EXERCISE
Each line in the listing below that contains "without" should be returned.
[[ SOURCE MATERIAL, beginning ]]
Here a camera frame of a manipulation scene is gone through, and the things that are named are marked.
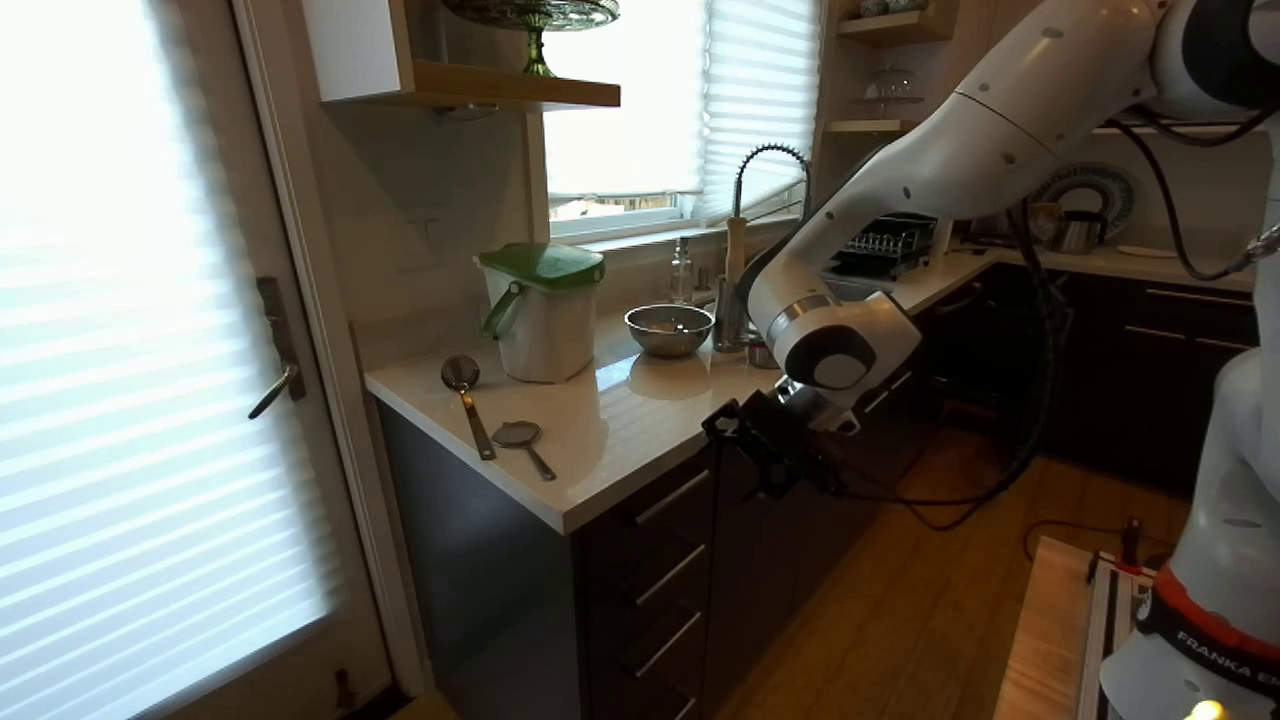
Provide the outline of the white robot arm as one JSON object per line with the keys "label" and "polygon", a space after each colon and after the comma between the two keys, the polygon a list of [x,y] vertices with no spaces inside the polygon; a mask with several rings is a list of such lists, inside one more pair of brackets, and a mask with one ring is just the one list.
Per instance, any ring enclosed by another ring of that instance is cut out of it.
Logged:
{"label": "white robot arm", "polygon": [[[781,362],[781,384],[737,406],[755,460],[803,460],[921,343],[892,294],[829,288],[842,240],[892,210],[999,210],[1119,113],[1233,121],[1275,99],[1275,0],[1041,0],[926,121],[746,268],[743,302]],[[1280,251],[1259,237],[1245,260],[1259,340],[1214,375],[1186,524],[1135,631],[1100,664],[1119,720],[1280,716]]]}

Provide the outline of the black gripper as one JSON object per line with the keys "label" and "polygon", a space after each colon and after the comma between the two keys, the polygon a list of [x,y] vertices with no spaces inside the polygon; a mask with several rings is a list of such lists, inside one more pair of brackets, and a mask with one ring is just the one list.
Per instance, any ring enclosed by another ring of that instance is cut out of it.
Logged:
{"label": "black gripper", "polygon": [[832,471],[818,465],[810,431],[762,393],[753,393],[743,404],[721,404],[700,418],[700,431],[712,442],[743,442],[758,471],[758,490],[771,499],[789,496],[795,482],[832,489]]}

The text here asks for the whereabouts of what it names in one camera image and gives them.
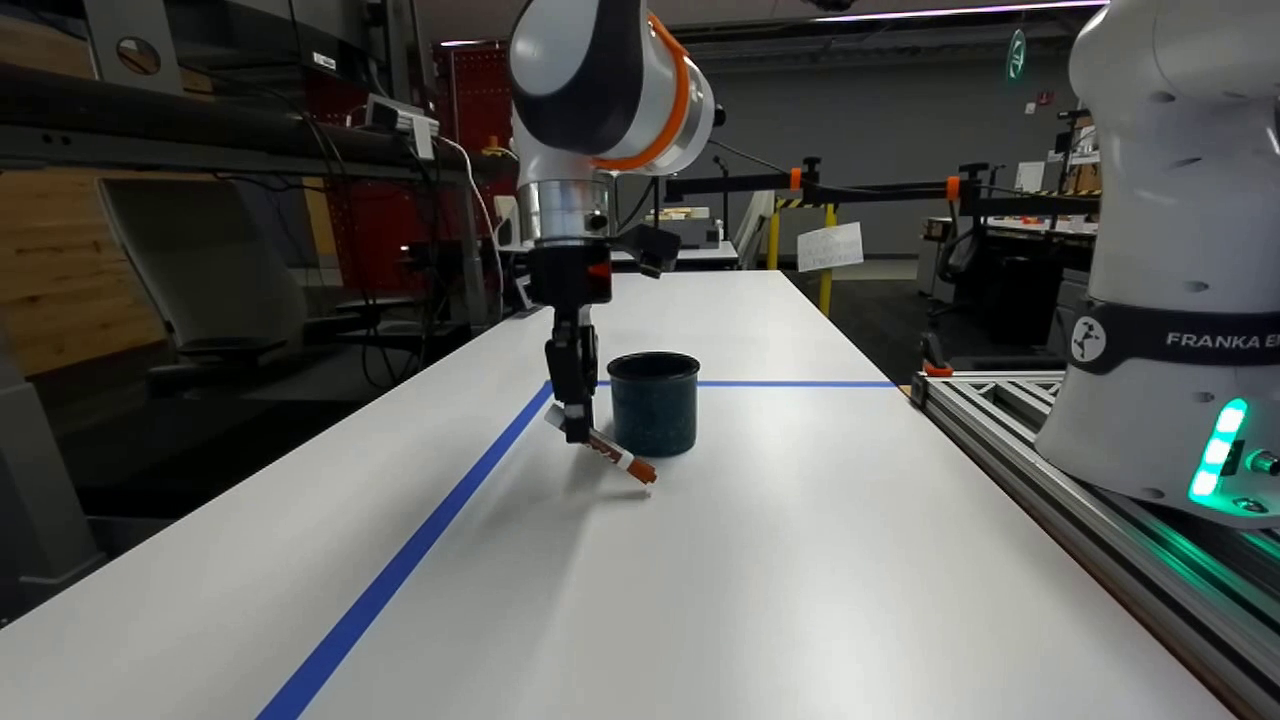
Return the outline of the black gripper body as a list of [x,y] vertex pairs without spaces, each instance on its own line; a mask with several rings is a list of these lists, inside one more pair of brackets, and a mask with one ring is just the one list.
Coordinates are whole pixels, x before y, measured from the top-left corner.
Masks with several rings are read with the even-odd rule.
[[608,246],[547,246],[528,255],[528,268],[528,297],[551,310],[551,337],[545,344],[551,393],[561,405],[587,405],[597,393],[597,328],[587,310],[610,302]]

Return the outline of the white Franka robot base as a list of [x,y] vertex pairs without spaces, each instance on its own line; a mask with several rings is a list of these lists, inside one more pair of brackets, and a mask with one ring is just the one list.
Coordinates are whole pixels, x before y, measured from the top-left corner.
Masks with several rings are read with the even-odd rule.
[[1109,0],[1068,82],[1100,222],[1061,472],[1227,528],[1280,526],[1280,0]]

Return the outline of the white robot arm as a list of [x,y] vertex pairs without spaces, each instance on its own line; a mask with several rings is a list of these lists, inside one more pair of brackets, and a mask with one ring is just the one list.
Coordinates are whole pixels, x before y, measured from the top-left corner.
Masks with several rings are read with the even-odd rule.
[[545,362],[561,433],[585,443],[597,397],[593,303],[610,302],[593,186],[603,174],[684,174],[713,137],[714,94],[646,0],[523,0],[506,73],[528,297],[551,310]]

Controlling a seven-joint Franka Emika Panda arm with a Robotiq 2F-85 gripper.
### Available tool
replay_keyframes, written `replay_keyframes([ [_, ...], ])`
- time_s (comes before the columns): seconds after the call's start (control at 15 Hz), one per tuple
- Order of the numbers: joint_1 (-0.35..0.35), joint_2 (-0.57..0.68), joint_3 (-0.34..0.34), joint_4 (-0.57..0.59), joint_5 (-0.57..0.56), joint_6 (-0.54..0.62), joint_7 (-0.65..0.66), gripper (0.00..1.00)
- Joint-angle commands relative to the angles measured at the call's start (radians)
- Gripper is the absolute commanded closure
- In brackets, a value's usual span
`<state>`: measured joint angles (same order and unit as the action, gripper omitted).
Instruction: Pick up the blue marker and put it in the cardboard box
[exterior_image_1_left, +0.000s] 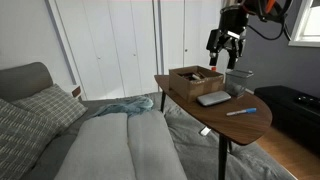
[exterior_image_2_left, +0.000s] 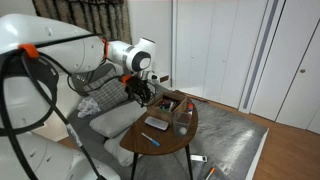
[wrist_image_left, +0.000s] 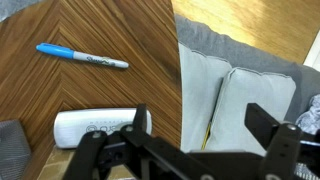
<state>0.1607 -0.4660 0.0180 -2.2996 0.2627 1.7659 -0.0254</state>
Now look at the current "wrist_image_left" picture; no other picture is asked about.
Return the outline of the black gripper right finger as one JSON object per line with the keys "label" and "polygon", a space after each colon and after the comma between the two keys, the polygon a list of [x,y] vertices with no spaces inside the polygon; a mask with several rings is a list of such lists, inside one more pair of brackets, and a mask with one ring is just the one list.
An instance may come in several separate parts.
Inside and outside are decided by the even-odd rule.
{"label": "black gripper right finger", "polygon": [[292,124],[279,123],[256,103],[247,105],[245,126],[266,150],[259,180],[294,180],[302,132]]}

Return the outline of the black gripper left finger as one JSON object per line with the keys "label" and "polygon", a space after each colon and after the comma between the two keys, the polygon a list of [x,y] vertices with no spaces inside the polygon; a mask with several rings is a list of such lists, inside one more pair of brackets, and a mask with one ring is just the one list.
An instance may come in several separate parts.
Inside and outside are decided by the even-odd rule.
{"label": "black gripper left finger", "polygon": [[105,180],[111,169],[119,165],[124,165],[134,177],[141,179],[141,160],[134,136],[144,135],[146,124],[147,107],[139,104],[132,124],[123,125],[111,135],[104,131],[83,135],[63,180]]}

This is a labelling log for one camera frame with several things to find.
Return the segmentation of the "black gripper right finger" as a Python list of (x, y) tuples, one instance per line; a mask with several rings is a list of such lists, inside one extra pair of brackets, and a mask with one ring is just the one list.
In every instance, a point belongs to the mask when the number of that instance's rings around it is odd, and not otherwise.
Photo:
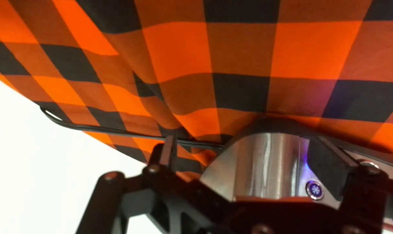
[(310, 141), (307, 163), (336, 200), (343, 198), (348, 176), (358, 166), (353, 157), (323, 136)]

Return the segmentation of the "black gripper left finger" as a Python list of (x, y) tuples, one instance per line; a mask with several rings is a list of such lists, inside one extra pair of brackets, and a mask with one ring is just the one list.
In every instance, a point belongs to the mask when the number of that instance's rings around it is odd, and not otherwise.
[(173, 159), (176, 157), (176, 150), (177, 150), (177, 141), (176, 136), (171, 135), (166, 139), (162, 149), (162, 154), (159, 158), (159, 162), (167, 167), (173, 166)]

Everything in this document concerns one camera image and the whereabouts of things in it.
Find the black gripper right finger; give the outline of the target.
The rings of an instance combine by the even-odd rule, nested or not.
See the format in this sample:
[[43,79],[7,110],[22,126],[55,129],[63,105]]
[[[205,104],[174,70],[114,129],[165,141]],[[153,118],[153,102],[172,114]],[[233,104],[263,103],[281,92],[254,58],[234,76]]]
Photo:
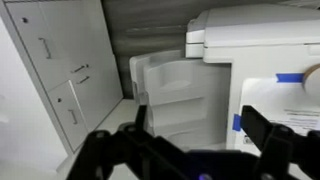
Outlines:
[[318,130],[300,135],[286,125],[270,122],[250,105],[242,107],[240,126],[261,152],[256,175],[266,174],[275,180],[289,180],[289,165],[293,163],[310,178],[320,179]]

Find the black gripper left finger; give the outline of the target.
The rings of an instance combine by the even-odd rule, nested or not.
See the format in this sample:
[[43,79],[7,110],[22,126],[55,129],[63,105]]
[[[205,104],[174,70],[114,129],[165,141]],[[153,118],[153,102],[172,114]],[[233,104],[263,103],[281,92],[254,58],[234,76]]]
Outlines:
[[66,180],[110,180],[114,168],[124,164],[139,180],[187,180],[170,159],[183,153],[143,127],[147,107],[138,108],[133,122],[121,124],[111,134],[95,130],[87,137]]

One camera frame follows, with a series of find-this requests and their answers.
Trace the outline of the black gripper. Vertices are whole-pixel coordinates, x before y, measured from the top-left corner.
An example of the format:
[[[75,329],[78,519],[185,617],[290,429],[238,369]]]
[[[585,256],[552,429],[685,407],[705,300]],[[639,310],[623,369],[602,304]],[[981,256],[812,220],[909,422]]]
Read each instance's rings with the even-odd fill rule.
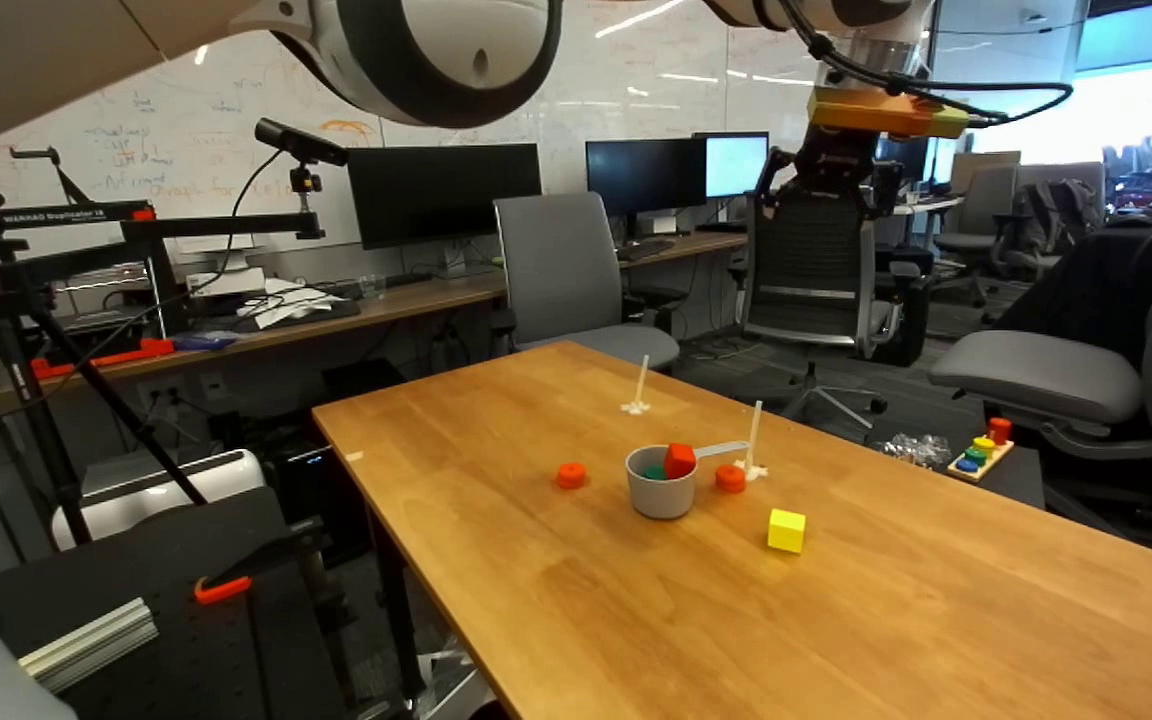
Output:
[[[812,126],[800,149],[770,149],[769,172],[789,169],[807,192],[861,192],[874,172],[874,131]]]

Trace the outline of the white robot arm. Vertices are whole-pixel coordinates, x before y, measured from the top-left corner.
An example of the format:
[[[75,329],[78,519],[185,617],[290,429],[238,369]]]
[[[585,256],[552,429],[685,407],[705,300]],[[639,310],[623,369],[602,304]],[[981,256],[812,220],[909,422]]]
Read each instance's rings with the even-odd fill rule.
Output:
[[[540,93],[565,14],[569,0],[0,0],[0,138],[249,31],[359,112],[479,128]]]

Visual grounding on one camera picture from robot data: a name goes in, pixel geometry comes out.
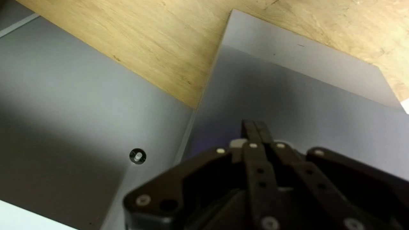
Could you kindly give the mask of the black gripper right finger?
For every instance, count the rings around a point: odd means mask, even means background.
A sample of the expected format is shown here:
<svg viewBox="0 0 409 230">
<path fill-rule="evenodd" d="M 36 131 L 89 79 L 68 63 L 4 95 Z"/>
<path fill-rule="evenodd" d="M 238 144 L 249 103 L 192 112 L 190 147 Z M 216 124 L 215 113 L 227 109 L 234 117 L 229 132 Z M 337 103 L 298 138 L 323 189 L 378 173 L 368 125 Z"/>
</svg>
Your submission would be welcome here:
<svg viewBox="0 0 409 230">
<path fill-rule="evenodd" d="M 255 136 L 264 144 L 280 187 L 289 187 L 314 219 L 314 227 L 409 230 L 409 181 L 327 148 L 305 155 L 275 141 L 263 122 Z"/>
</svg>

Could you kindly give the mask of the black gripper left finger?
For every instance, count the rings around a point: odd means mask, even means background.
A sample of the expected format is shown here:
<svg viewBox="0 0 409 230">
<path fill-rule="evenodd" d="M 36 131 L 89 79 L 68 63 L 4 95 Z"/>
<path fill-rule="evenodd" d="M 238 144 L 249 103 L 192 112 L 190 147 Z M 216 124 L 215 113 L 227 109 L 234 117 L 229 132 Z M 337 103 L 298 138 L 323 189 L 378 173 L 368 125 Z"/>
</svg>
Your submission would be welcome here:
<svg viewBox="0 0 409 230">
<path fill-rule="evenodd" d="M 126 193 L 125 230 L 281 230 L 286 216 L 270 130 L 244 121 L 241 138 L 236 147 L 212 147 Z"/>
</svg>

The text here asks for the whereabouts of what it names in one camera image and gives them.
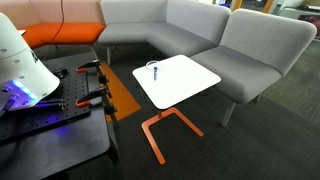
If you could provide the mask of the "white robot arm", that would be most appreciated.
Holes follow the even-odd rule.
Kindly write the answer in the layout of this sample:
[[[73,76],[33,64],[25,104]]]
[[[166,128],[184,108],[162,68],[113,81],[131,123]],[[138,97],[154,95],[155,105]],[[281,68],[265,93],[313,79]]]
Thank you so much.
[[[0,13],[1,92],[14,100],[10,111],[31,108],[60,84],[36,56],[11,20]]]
[[ SOURCE MATERIAL, end ]]
WRITTEN SOLUTION
Return the outline of the black gripper body as a list of [x,y] vertex pairs without spaces, each instance on its own line; a mask with several rings is a list of these lists, inside one more pair of brackets, and a mask with one ring is just the one list.
Return the outline of the white Franka robot base as a list of [x,y] vertex pairs without spaces, each instance on its own line; a mask with several rings is a list of these lists, inside one more pair of brackets, and a mask with one ring is just the one list.
Return the outline of the white robot arm as a list of [x,y] vertex pairs without spaces, each instance on its own line; a mask with several rings is a list of these lists, inside one more pair of brackets, and a mask with one ring is just the one list.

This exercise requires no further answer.